“Nothing!” Denis O’Hare recalls saying a few years ago when Court Theatre’s artistic director, Charles Newell, asked what he and Lisa Peterson planned to write next. “We’re not writers—she’s a director, I’m an actor. This was a one-off.”
Granted, the “one-off” in question, An Iliad, was an especially conspicuous outing for a couple of novice playwrights with day jobs: Peterson is an in-demand theater director; O’Hare is an actor with recurring roles on American Horror Story (FX) and The Good Wife (CBS). A huge hit, their one-man adaptation of the Homeric epic sold out two runs in Chicago, the last in 2013—breaking all records for ticket sales at Court Theatre.
Newell persisted—if they wrote another play, what might it be?—and finally O’Hare floated an idea based on a long-standing interest: What if they did a play about the Bible? Newell signed on, and this spring Peterson directs the world premiere of The Good Book, the story of the Bible. More accurately, a story of the Bible, or perhaps some stories about the Bible—but not, decisively, stories from the Bible.
Peterson calls The Good Book’s structure a “three-part braided strand of stories” beginning in 3000 BC and extending nearly to the present. The play explores how the Old and New Testaments came into existence and how the fingerprints left on the Bible throughout its history—left by fallible, complicated beings propelled by all sorts of ambiguous motivations—affect how it’s read and interpreted today. Margaret Mitchell, the dean of the University of Chicago Divinity School, who advised the project, puts it this way: “The Bible is a character in the play, and the Bible grows up during the play.”

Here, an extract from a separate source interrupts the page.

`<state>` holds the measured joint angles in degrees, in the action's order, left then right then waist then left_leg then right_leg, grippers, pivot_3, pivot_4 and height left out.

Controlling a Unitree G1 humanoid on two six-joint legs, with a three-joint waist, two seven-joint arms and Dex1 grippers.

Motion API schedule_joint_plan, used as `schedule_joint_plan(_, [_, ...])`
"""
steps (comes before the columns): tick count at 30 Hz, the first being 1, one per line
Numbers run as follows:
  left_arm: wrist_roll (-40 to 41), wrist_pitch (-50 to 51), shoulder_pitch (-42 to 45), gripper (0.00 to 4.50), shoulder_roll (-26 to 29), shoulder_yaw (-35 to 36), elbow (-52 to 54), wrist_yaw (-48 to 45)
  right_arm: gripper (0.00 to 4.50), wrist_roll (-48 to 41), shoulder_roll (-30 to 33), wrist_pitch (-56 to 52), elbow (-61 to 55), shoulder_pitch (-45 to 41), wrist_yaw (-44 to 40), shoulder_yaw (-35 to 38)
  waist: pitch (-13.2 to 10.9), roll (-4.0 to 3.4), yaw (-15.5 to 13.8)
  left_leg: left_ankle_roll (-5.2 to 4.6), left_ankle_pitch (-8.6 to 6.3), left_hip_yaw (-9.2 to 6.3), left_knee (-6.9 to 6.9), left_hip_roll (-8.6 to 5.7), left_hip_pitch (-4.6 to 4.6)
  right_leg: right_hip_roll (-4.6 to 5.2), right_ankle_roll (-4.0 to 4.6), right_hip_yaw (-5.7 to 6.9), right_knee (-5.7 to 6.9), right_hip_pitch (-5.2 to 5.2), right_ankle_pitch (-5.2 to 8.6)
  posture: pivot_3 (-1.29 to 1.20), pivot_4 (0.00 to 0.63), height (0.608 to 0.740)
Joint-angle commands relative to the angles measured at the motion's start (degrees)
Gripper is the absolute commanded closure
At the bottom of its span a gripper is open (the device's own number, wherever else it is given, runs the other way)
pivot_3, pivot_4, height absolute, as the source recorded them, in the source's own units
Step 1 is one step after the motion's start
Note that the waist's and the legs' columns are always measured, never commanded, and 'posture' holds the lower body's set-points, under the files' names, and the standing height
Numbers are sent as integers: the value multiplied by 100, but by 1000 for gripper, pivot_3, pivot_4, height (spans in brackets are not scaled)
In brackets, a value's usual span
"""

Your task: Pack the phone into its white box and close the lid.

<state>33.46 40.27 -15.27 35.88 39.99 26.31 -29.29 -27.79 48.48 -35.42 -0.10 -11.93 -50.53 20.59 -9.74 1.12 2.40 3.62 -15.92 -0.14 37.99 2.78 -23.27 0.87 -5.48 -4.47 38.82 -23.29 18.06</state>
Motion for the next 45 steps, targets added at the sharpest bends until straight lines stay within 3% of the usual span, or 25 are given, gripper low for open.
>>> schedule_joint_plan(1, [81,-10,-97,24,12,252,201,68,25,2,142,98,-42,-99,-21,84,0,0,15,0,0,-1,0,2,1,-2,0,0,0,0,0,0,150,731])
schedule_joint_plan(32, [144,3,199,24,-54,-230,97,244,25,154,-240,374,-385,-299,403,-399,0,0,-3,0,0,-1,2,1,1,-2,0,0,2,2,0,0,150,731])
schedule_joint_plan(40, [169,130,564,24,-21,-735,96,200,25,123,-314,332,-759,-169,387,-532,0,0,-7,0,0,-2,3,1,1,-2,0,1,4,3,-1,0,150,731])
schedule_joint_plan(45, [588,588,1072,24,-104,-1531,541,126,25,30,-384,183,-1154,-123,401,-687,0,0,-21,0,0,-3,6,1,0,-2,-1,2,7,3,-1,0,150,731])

The thickest thread takes place in what’s called the writing room, where the text of the Bible is created. Another thread concerns Miriam (Jeff Award winner Hollis Resnik), a biblical scholar, and a third tells the tale of Connor (Alex Weisman, who recently starred in TimeLine’s My Name Is Asher Lev), a Midwesterner growing up Catholic in the 1970s.
Not incidentally, Connor’s story tracks closely with that of O’Hare, who, until he was 17, thought he’d be a priest. “I was religious enough that my parents were worried about me,” he says. He grew away from the idea and now describes himself as a “very comfortable, happy confirmed atheist.” But O’Hare has maintained an intimacy with scripture that comes in part from being gay and absorbing faith-based attacks on his sexuality. About six years ago, he created pamphlets to give out on the streets of New York. “Whenever anybody handed me a pamphlet about anything religious,” he recalls, “I handed them one of my pamphlets back. And my pamphlet was, ‘Did you know that there are only seven verses in the entire Bible that referred to homosexuality? Did you know that Jesus never said anything about homosexuality?’ ”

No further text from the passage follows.